§ PROBLEM: In full and word for word, restate the lines of the listing.

=== Section Start ===

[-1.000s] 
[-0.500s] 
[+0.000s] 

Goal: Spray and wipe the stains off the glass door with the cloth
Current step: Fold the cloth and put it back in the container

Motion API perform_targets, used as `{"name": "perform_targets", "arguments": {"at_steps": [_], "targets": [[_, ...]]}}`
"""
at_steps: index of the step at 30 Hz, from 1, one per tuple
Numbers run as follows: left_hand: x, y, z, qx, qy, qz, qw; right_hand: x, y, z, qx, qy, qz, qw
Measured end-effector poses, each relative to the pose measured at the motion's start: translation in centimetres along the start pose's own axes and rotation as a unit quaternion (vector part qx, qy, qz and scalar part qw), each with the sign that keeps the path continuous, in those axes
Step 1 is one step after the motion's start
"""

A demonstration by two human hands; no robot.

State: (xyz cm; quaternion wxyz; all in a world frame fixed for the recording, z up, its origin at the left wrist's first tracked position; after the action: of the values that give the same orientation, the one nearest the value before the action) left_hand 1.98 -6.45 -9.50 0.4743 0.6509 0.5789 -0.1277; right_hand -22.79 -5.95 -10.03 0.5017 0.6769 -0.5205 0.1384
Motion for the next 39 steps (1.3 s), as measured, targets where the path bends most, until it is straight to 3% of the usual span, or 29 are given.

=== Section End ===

§ YOUR RESPONSE:
[-1.000s] 
[-0.500s] 
[+0.000s] 

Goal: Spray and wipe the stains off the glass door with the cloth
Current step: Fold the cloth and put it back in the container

Motion API perform_targets, used as `{"name": "perform_targets", "arguments": {"at_steps": [_], "targets": [[_, ...]]}}`
"""
at_steps: index of the step at 30 Hz, from 1, one per tuple
Numbers run as follows: left_hand: x, y, z, qx, qy, qz, qw; right_hand: x, y, z, qx, qy, qz, qw
Measured end-effector poses, each relative to the pose measured at the motion's start: translation in centimetres along the start pose's own axes and rotation as a unit quaternion (vector part qx, qy, qz and scalar part qw), each with the sign that keeps the path continuous, in those axes
Step 1 is one step after the motion's start
"""

A demonstration by two human hands; no robot.

State: (xyz cm; quaternion wxyz; all in a world frame fixed for the recording, z up, its origin at the left wrist's first tracked position; after the action: of the values that give the same orientation, the one nearest the value before the action) left_hand 1.98 -6.45 -9.50 0.4743 0.6509 0.5789 -0.1277; right_hand -22.79 -5.95 -10.03 0.5017 0.6769 -0.5205 0.1384
Motion for the next 39 steps (1.3 s), as measured, targets where the path bends most, until it is straight to 3% of the usual span, or 29 are given.

No further output is required.